Bir süre sonra araba şehirden ayrıldı ve ormanlık bir alanda durdu.
Patron kafası karışmış bir şekilde kardeşine baktı.
“Kardeşim burada ne yapıyoruz?” (Patron)
“Ah, merak etme kardeşim, sadece birini bekliyoruz ondan sonra gideceğiz.” Dayana başını salladı.
“Tamam” Patron şüpheli bir bakış attı ve kısık bir sesle cevap verdi.
Bir süre sonra
Birkaç siyah araba daha geldi.
Arabalardan, sırayla 10-20 kişi indi ve sırayla dizildi. İçlerinden biri ilk gelen arabaya gitti ve kapıyı açtı.
İçinden, kızıl saçlı çok güzel bir kadın, yüzünde gülümsemeyle indi ve patrona baktı.
“Sen! Burada ne işin var!” Patron inen kadını görünce bir an nefes almayı unuttu ve titreyen parmağıyla işaret etti.
“Mu, böyle olma! Ben seni görmek için bu kadar yolu gelmiş olmama rağmen.” Kadın, Layla, sahte göz yaşları döktü ve sanki haksızlığa uğramış gibi konuştu.

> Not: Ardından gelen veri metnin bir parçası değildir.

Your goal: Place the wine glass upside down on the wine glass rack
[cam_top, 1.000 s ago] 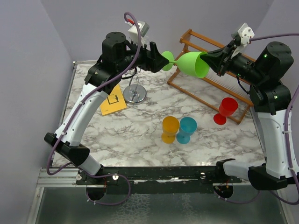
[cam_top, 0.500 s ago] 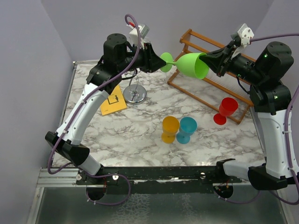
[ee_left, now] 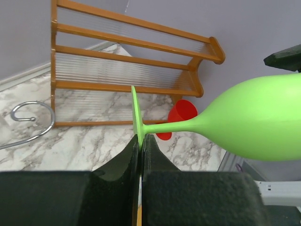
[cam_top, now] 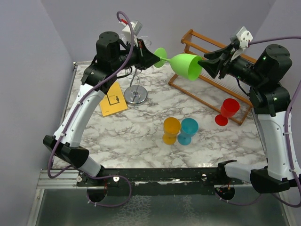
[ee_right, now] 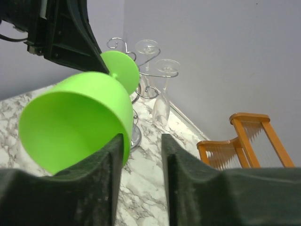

“Sen!” Patron ona öfke ve tiksinti ile baktı.
“Leydim bu kadar oyun yeterli! Eğer daha fazla beklersek canavarları çekebiliriz.” O sırada Douglas araya girdi ve Layla ile konuştu.
“Hah, eğlence katili! Neyse dediğin gibi olsun.” Layla iç çekti ve önceki şakacı görünüşünü sanki bir hayalmiş gibi soğuk ve ciddi bir görünüşe dönüştürdü.
“Dayana bu ne demek oluyor?” Patron kardeşine baktı ve yumruklarını sıktı. Aslında ne olduğunu tahmin edebiliyordu ama inanmak istemedi.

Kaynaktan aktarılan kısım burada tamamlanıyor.